# Task instructions:
Word for word, restate the listing; omit the pictures.

################

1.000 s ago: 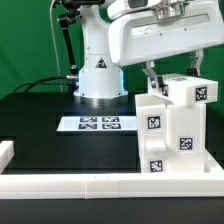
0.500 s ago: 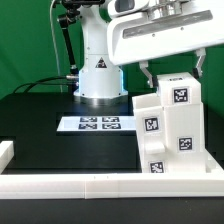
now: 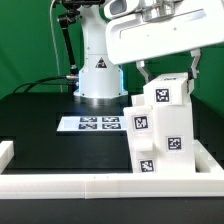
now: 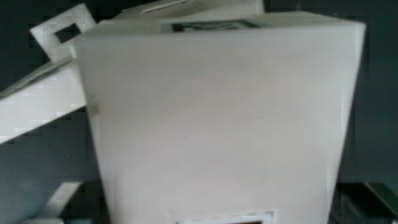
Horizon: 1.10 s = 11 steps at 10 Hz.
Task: Assemble cabinet
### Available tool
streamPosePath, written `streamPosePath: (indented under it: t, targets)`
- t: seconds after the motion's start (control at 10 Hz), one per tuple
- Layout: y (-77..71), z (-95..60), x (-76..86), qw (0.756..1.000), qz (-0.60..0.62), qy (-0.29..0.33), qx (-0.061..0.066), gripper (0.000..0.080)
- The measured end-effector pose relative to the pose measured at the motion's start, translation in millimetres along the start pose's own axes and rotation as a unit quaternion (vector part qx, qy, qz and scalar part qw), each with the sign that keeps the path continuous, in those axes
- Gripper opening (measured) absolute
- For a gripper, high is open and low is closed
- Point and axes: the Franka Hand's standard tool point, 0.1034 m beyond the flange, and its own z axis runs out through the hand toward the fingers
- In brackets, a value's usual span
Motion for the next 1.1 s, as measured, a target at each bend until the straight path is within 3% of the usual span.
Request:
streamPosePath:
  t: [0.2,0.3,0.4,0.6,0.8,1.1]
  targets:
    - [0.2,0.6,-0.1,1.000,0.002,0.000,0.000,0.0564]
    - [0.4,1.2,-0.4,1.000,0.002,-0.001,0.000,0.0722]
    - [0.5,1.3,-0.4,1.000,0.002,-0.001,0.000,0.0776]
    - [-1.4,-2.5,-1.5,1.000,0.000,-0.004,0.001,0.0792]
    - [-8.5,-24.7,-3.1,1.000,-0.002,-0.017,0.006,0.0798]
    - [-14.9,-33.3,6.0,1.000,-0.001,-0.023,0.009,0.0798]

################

# Expected answer:
1.000 s ago: 
0.500 s ago: 
now: 
now: 
Horizon: 1.10 s = 11 steps at 10 Hz.
Task: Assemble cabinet
### Available tool
streamPosePath, written `streamPosePath: (indented under it: t, targets)`
- t: seconds after the motion's start (control at 10 Hz), one per tuple
- Layout: y (-77..71), z (-95..60), x (-76..86), qw (0.756..1.000), qz (-0.60..0.62), qy (-0.29..0.33), qx (-0.061..0.066), gripper (0.000..0.080)
- The measured end-effector pose relative to the pose measured at the motion's start, translation in millimetres along the start pose's own axes and rotation as a unit quaternion (vector part qx, qy, qz and scalar part qw), each with the sign that keeps the path continuous, in those axes
- Gripper opening (measured) absolute
- For a gripper, high is open and low is closed
- Point and axes: the Franka Hand's standard tool point, 0.1034 m beyond the flange, and its own z axis runs out through the hand toward the fingers
- In brackets, a value's usual span
Motion for the next 1.1 s, as measured, a target at each bend until the straight path is within 3% of the usual span.
Request:
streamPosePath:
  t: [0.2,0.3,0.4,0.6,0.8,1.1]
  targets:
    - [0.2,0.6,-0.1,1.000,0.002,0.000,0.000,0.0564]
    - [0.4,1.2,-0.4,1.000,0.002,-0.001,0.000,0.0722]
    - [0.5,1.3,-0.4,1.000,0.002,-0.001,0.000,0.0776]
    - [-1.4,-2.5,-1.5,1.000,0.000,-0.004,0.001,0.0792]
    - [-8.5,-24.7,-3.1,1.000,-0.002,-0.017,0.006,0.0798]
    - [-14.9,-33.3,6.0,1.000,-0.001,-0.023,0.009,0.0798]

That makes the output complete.